Des inquiétudes sur l’état de la démocratie polonaise se manifestent depuis 2015, date à laquelle le parti populiste nationaliste Droit et justice (PiS) a pris le pouvoir et a entamé des réformes controversées, critiquées à intérieur et à l’extérieur du pays.

« Les gens élisent aujourd’hui des populistes et des démagogues parce qu’ils promettent le changement… ils (les populistes) ont correctement diagnostiqué (les problèmes d’aujourd’hui) mais leur remède est mauvais », a déclaré Lech Walesa à des centaines de personnes réunies devant les chantiers navals historiques de Gdansk, sur la côte Baltique de la Pologne.

C’est à cet endroit que le 31 août 1980, l’accord scellé entre le régime communiste et les ouvriers en grève des chantiers dirigés par Lech Walesa – un électricien à l’époque – a permis la création de Solidarité, le premier syndicat libre du bloc soviétique.

« Nous devons reprendre l’initiative à ces populistes et démagogues et la remplacer par des solutions plus avisées et par de meilleures structures », a déclaré M. Walesa, 76 ans, entouré d’anciens compagnons de route, avant de déposer des fleurs sur la porte des chantiers navals et de l’ouvrir symboliquement comme il l’avait fait il y a quatre décennies.

Le régime communiste a fait marche arrière sur ces accords en 1981, en imposant la loi martiale pour écraser Solidarnosc, qui comptait à l’époque 10 millions de membres, soit plus d’un Polonais sur quatre.

Solidarité a survécu dans la clandestinité et a remporté haut la main les premières élections semi-libres, le 4 juin 1989, précipitant la chute du communisme dans l’ensemble du bloc soviétique.
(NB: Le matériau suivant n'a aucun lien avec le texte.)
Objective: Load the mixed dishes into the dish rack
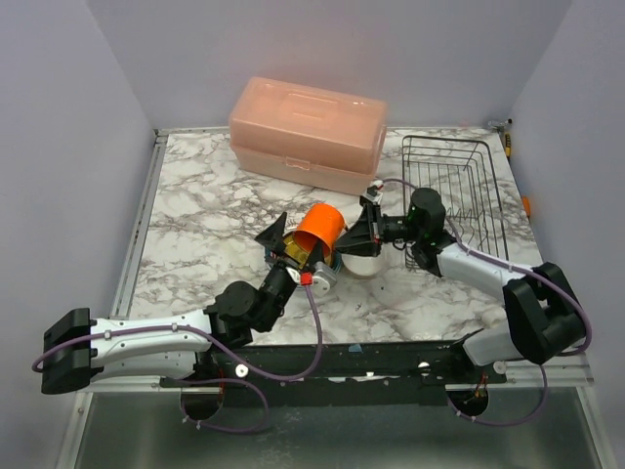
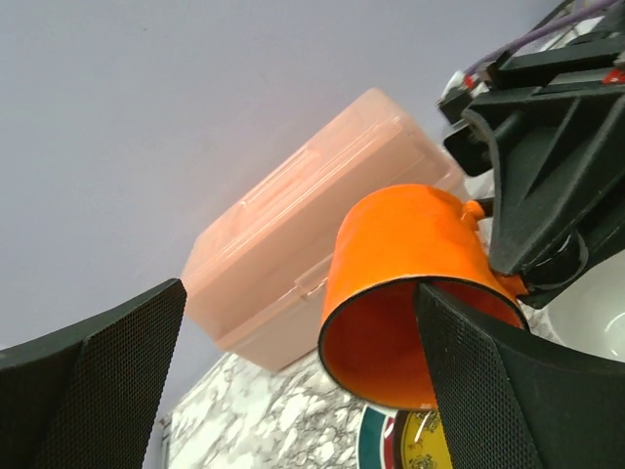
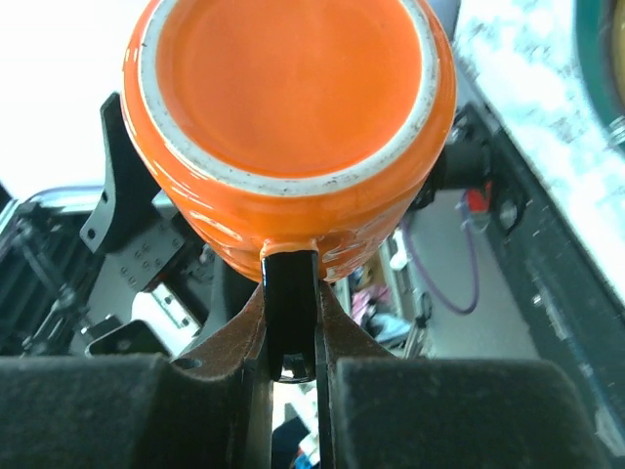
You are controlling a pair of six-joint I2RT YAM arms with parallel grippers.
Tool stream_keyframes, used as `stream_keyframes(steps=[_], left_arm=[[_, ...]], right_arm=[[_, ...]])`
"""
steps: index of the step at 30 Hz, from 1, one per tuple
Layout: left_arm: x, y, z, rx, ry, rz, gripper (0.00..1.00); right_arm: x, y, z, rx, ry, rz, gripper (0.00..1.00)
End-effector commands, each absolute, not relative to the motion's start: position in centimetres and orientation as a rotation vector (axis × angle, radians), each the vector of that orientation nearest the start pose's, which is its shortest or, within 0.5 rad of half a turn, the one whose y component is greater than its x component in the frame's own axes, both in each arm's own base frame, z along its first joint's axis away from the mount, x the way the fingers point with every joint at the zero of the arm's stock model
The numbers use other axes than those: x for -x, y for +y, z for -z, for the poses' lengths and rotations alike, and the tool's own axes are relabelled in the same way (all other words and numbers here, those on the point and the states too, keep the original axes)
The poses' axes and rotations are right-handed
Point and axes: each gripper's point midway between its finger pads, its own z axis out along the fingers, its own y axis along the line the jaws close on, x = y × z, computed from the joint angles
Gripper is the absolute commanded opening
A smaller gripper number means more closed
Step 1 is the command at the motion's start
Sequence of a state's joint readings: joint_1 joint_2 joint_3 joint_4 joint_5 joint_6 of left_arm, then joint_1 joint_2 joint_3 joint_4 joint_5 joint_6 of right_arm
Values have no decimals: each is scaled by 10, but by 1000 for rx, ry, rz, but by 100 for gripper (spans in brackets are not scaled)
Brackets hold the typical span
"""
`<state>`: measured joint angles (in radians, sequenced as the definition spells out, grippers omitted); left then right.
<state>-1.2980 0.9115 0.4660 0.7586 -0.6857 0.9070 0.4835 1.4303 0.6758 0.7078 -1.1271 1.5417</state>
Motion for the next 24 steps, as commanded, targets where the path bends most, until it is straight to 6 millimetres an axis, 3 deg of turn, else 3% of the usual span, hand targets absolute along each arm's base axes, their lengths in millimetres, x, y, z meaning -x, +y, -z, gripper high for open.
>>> stream_keyframes(steps=[1, 5, 8, 13, 17, 20, 24], left_arm=[[-211, -219, -354, -556, 1015, -85, 99], [-216, -203, -364, -474, 1024, -169, 99], [-218, -203, -365, -466, 1028, -198, 99], [-219, -208, -362, -486, 1041, -183, 99], [-217, -219, -356, -532, 1054, -131, 99], [-215, -233, -348, -575, 1078, -44, 99], [-187, -276, -325, -817, 1134, 313, 99]], right_arm=[[-233, 303, -226, -51, 2270, -1922, 1], [-267, 283, -210, -99, 2366, -1448, 1], [-298, 244, -212, -139, 2351, -1013, 1], [-329, 176, -255, -84, 2103, -530, 1], [-348, 122, -282, -124, 1953, -197, 1], [-362, 100, -293, -143, 1863, -36, 1], [-381, 81, -293, -127, 1788, 151, 1]])
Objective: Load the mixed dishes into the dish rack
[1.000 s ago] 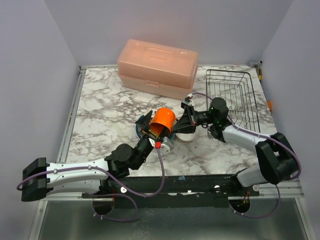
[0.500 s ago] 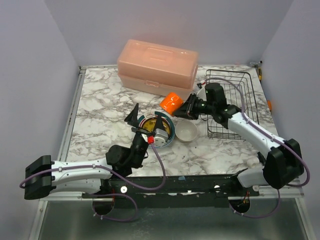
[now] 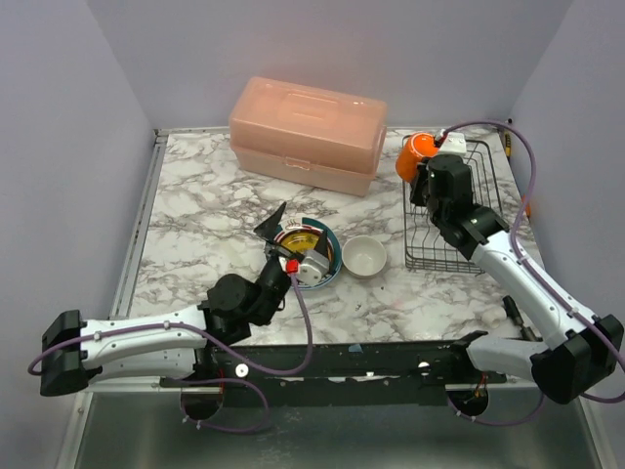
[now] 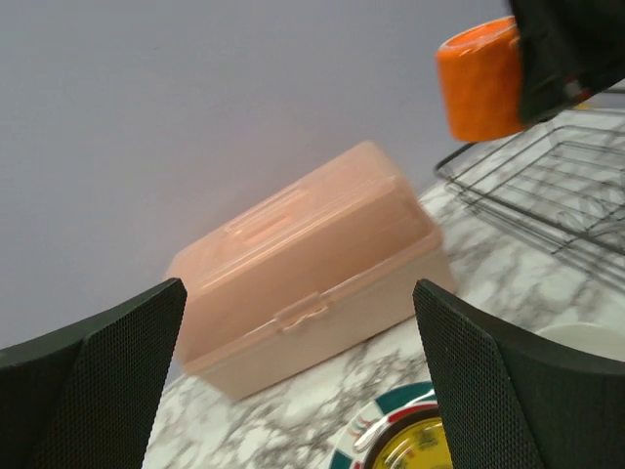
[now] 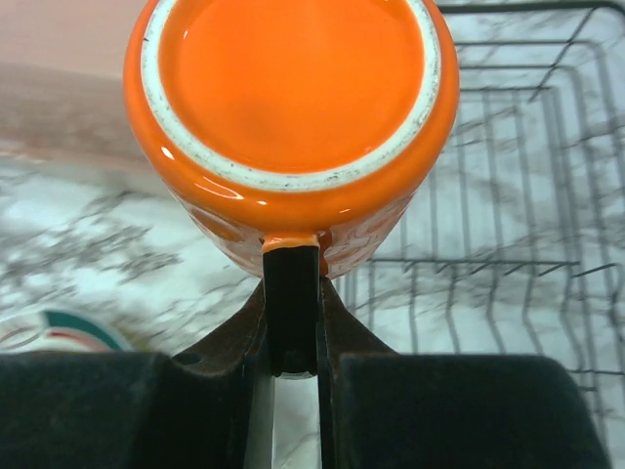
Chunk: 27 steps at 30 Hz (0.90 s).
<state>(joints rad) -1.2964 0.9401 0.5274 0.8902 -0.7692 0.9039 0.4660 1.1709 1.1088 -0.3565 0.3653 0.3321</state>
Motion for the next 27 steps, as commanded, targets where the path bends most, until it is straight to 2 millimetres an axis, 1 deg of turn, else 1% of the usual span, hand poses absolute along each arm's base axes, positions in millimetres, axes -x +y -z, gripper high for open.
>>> stream_keyframes(steps=[1, 3, 5, 7, 10, 12, 15, 19, 24, 27], left_arm=[[-181, -282, -326, -836, 1136, 401, 98], [-179, -284, -329, -828, 1151, 474, 98], [-186, -283, -330, -817, 1184, 495, 98], [-194, -281, -330, -788, 1216, 526, 99], [-201, -277, -333, -758, 1240, 571, 98], [-207, -273, -334, -741, 1246, 550, 99], [-214, -267, -334, -725, 1254, 518, 98], [-211, -269, -334, -756, 1237, 519, 99], [-214, -266, -334, -733, 1245, 505, 98], [-216, -265, -335, -723, 1248, 498, 99]], right_arm=[[-386, 81, -293, -116, 1767, 167, 1], [-398, 82, -294, -96, 1706, 177, 1], [-410, 81, -289, -58, 1679, 212, 1], [-423, 73, -281, -71, 1677, 246, 1], [-447, 59, -263, -86, 1710, 189, 1], [-458, 50, -253, -122, 1714, 153, 1], [-470, 44, -232, -139, 1741, 129, 1], [-485, 51, -200, -125, 1797, 84, 1], [-498, 48, -170, -142, 1834, 101, 1], [-505, 47, -158, -140, 1851, 91, 1]])
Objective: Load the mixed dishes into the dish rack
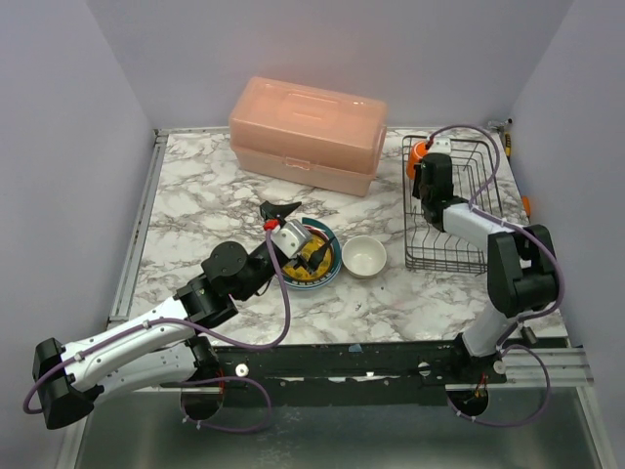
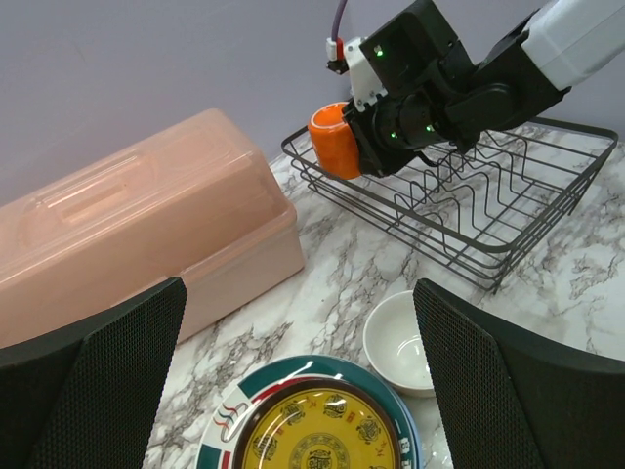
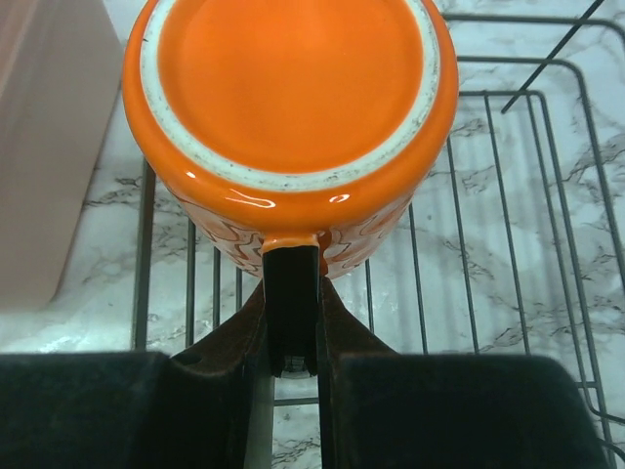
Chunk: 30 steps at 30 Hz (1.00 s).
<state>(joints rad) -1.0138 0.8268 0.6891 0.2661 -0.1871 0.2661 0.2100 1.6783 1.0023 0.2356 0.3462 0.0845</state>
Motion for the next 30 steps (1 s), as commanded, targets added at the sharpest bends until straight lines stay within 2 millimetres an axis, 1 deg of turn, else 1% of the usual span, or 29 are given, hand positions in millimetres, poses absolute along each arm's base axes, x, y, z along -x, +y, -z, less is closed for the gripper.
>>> stream_keyframes(steps=[1, 7, 10, 13, 16, 21, 26, 30], left_arm=[[-216, -264, -335, -720, 1248, 496, 98], [-217, -259, -338, -707, 1247, 475, 98], [-219, -256, -340, -696, 1237, 453, 99], [-222, -254, -338, -692, 1243, 432, 99], [-223, -256, -336, -698, 1251, 426, 98], [-224, -257, -333, -702, 1260, 425, 98], [-225, -258, -332, -706, 1263, 422, 98], [-225, -257, -333, -705, 1264, 421, 99]], right_arm=[[-508, 48, -154, -135, 1856, 91, 1], [-520, 51, -125, -125, 1905, 76, 1], [-525, 49, -116, -119, 1919, 91, 1], [-528, 48, -110, -104, 1916, 92, 0], [-532, 39, -104, -127, 1921, 122, 1], [-537, 28, -101, -178, 1924, 74, 0], [-542, 33, -96, -140, 1949, 49, 1], [-542, 40, -89, -131, 1969, 2, 0]])
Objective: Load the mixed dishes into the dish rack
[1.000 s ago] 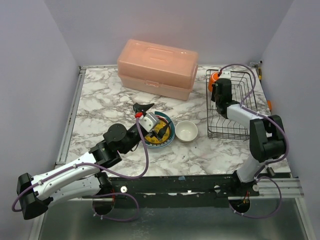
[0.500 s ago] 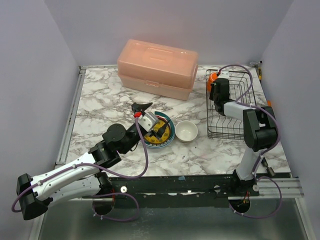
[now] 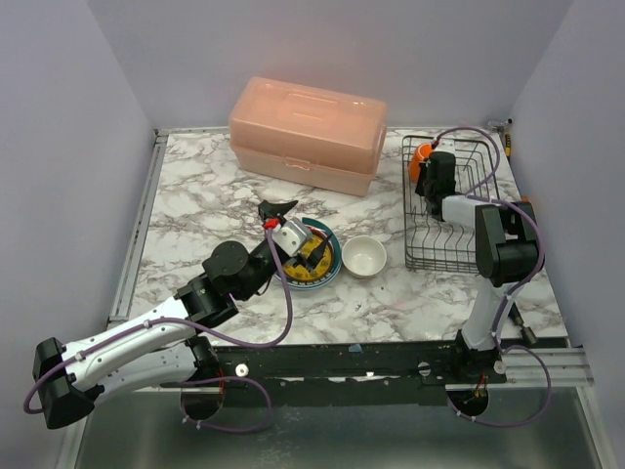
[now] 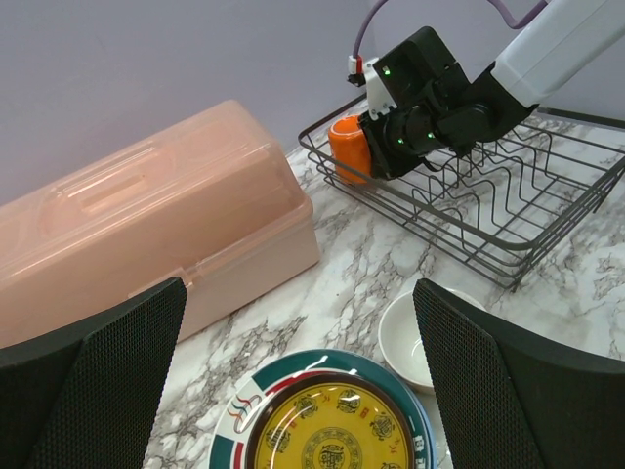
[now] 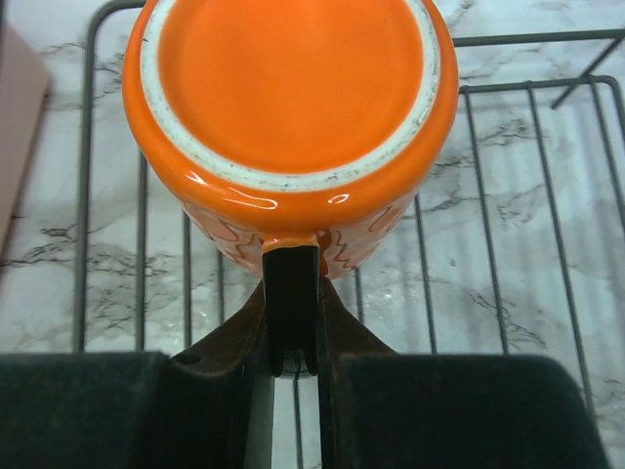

Prix Nobel de la paix en 1983, Lech Walesa est devenu en 1990 le premier président polonais démocratiquement élu.

‘Héros de la liberté’

La Pologne a adopté la démocratie et l’économie de marché avant de rejoindre l’Otan en 1999 et l’Union européenne en 2004.

Aujourd’hui, les réformes du PiS au pouvoir sont critiquées en particulier par l’Union européenne, qui l’accuse d’éroder l’indépendance des tribunaux et l’État de droit.

Le PiS, dirigé par Jaroslaw Kaczynski, affirme que ces changements sont nécessaires pour lutter contre la corruption dans un système judiciaire encore hanté, selon lui, par le communisme.

Aujourd’hui, la politique du PiS, ses réformes et, récemment, sa rhétorique hostile à la communauté LGBT en Pologne, ont divisé les Polonais comme jamais auparavant.

Le président Andrzej Duda, allié du PiS, a assisté lundi à Gdansk à des cérémonies d’anniversaire distinctes. Il y a exprimé son soutien aux manifestants au Bélarus qui demandent la démission du président Alexandre Loukachenko.

L’incarnation actuelle du syndicat Solidarité compte quelque 500.000 membres et est proche du gouvernement du PiS, ce qui lui vaut aussi des critiques.

Pour marquer cet anniversaire, la chancelière allemande Angela Merkel a salué les travailleurs des chantiers navals de Gdansk qui ont fondé Solidarité comme des « héros européens de la liberté », soulignant qu’ils ont « lancé un mouvement qui a conduit finalement à la chute du mur de Berlin et à la fin du rideau de fer ».